When you publish something online, keep in mind the diversity of people. Please ensure that as many people as possible within your audience is able to access your content. As a positive side effect, search engines work better with accessible content: Accessible content is naturally optimised for search engines.

Checklist for accessible texts:

  1. Give your texts descriptive titles. Use ready-made heading styles whenever possible. Use subheadings generously in longer texts: Use them hierarchically, don’t skip heading levels.
  2. If you can, set the language of your document to represent the content (for example, this is possible in office applications). If you can, mark the language of the parts to match their language if the language changes within the document.
  3. Use proofreading.
  4. A good link text alone tells you where the link is pointing to. So “here” and “this” are not good link texts! Better links would be, for example, “register for course X” or “learn more about X”.
  5. Give your images alternate descriptions. A good alternative description is one, that you could use to completely replace the image: If the matter has already been explained in full in the body text, an empty description will suffice, meaning that you can mark the image as a decorative image if your tool allows it. See Alternative presentation for an image.
  6. Make sure there is enough contrast between the text and its background. Most bright colours (such as Oamk’s orange and the University of Oulu’s pink) need e.g black as a pairing colour, as with white, the contrast is not sufficient. See Good contrast improves the legibility of text and graphs.
  7. Also, make sure there are sufficient contrasts in your charts and diagrams.
  8. Colours should not be the only means of conveying information. Please use colours to emphasize information, but only as an additional way.
  9. Use emojis sparingly in social media, and do not use them as bullets in lists, at least without checking how they work for people using assistive technology. For example, for a screen reader user 🔹 is read as “small blue diamond”.
  10. Prefer other formats instead of PDF, unless when PDF is a required format, for example due to archiving.
    • If you have to use PDF files, use at least 12 pt font size, align the text to the left and avoid justifying the text to both margins. Please don’t use narrow/condensed fonts in the body text, as they are difficult to read. See Easy readability for better understanding.

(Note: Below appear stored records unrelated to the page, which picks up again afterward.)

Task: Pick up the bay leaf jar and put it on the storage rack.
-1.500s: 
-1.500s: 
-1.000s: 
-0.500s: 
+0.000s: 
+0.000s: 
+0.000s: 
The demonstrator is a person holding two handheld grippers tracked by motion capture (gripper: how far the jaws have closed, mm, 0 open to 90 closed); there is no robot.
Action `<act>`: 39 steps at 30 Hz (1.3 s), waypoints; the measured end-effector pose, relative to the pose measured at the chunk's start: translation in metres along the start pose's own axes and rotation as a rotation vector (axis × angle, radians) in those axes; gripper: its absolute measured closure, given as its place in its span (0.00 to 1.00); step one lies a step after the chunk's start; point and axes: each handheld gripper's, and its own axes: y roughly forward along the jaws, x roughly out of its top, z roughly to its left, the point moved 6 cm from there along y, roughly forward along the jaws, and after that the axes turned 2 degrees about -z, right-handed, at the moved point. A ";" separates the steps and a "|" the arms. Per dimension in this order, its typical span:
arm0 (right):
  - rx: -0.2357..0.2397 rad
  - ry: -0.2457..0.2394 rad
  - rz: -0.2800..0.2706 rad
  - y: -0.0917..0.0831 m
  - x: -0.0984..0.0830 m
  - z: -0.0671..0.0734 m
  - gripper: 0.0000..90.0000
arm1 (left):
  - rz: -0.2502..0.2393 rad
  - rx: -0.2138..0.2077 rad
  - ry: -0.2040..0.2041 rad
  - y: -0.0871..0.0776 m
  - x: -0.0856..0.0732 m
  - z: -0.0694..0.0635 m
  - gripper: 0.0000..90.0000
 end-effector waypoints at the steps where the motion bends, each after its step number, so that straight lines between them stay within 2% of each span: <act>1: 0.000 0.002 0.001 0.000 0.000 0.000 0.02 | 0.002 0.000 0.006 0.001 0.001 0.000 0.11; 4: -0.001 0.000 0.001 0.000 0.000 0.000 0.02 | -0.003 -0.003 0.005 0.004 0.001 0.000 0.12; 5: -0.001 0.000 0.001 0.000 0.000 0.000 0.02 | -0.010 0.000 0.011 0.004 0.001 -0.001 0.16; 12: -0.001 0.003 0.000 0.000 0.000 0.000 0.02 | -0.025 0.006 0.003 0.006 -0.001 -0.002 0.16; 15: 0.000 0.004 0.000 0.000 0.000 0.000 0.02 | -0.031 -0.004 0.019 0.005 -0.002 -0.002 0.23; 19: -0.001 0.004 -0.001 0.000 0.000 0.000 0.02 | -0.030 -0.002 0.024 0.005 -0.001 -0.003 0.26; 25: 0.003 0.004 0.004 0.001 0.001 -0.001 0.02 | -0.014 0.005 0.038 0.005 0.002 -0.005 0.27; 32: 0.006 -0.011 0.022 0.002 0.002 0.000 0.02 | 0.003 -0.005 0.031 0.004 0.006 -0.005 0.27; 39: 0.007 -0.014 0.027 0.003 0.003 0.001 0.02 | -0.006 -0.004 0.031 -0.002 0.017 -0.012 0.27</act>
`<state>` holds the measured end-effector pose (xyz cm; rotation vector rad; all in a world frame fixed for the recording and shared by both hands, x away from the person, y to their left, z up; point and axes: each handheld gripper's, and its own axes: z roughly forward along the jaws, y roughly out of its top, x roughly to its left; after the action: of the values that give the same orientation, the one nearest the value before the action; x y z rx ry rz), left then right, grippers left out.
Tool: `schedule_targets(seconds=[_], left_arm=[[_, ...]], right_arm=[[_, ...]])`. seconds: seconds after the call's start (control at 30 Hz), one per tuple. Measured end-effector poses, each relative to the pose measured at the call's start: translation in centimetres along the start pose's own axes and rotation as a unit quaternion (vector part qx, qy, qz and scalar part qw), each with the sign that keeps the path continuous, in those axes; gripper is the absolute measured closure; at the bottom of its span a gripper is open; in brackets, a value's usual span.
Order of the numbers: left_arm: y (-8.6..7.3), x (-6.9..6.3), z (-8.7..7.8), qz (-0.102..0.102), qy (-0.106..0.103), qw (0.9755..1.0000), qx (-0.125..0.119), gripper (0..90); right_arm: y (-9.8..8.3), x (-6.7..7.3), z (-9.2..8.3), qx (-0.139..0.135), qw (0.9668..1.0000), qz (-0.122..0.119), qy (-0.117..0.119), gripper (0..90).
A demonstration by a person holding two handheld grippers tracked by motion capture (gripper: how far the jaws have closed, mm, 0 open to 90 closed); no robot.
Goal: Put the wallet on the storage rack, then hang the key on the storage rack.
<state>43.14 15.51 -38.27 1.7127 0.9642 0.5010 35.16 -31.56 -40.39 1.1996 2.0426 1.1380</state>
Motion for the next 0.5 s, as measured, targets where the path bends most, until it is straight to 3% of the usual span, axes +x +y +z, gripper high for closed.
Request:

If your tool has a function for accessibility checking, use it. However, please be aware that automatic accessibility checks cannot catch all the possible errors. Thus passing an automated test does not yet mean that the document is accessible: A tool can check if the images have alternative descriptions in place, but it can’t check if those descriptions are good enough or not.

Tables

  1. Use tables only when you want to display pieces of information that have some sort of relationship: don’t use tables just for layout.
  2. Give descriptive headings to your tables
  3. Keep tables as simple as possible: For example, you should consider splitting nested tables into multiple tables.
  4. Every table should have a header row.
  5. If your table spreads on two pages or more, make sure the header row of that table is visible on each of those pages.
  6. One cell = one piece of information.
  7. Avoid merging cells.
  8. Write an alternative description for your table. (For example, in Word, you can find the place for the alt text under Table properties.)

Mathematical formulas

Mathematical formulas are still tricky from the accessibility point of view. In universities, a typical solution is to offer LaTeX code as an alternative to the formula, which is an unambiguous way to present the formula without misunderstandings.

Write accessible math formulae fast with TeX.

Accessibility of videos and audio files

The accessibility of videos and audio files is an issue of its own. Producing videos or podcasts means taking care of the accessibility of the audio, the visuals, captioning and providing text alternatives to audio-only content.